- Why not track LLM eval results in a spreadsheet?
- Because a spreadsheet can't answer 'which test cases regressed between v3 and v4' or 'pass rate per model this month' without manual pivoting, and it breaks as runs pile up. Those are GROUP BY and trend queries. Log each scored case as a row and nlqdb runs the aggregation in Postgres, showing the SQL it ran.
- How do the eval results get into the database?
- Write one row per scored case — prompt version, test case id, model, score, pass/fail, timestamp — with the deterministic `nlqdb_remember` MCP tool or a parameterised INSERT through `POST /v1/run` (`GLOBAL-015`). The row shape stays a trust boundary, built server-side, not LLM-guessed. Then ask the trend questions in English over the same table.
- Does nlqdb run the evals or score the outputs itself?
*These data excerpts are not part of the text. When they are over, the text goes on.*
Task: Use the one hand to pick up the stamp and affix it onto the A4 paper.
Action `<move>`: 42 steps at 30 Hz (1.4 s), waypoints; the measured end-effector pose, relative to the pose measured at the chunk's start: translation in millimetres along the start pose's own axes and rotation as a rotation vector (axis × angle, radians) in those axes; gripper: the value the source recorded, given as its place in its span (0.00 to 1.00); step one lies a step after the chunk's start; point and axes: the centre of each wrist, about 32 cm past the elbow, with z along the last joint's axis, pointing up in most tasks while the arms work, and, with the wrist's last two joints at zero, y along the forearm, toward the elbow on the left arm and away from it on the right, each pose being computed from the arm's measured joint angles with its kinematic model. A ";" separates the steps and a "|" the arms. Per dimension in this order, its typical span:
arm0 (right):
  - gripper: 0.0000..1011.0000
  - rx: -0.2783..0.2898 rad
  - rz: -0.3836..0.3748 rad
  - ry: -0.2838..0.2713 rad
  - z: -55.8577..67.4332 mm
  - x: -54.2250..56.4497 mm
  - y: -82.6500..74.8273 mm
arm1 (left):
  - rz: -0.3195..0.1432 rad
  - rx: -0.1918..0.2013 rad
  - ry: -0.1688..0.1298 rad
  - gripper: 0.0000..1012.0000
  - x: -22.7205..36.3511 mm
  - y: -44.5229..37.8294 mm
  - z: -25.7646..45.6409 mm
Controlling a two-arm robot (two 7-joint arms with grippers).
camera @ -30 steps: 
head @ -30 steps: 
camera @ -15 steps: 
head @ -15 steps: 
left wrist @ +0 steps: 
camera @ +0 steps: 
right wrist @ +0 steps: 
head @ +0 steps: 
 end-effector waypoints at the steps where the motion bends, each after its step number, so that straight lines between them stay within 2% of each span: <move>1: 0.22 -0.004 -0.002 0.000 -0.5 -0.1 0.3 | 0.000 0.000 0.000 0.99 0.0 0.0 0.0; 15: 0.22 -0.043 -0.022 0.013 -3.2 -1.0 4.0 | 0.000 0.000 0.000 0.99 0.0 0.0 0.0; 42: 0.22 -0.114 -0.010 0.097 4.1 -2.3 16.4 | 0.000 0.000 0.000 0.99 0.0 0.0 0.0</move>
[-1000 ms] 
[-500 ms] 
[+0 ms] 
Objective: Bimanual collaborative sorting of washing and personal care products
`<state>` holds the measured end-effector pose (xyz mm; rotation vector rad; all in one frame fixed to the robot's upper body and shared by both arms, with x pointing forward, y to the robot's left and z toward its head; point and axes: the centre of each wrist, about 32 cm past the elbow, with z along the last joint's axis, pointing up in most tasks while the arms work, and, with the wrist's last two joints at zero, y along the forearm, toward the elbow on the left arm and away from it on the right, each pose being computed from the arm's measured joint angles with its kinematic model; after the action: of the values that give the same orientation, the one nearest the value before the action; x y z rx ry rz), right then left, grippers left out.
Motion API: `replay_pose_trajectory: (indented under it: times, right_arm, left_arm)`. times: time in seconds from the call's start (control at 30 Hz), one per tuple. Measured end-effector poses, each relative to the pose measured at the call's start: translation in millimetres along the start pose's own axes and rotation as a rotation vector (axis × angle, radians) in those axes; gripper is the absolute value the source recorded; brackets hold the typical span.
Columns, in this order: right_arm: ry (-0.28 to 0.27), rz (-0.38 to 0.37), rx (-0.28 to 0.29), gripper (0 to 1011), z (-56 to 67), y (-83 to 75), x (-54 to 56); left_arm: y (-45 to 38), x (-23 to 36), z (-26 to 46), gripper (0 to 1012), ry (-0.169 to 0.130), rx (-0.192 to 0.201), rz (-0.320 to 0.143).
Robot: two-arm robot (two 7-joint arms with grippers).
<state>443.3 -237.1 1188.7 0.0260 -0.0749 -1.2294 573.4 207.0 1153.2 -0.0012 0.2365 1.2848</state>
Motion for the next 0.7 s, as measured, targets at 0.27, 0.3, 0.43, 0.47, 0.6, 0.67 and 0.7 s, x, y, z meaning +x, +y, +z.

- No — your eval harness (promptfoo, Braintrust, LangSmith, or a custom LLM-as-judge) runs the cases and produces the scores. nlqdb is the database half: you log the scored results and get a SQL query planner over them for 'per version / over time' questions. They compose; nlqdb doesn't grade your outputs.
- Can I see the SQL behind a regression number?
- Always — every answer returns the result rows plus the compiled SQL under a trace toggle (`SK-WEB-005`), so you can check the grain (per case vs per run) before trusting a pass-rate figure. nlqdb never hides the SQL behind the answer.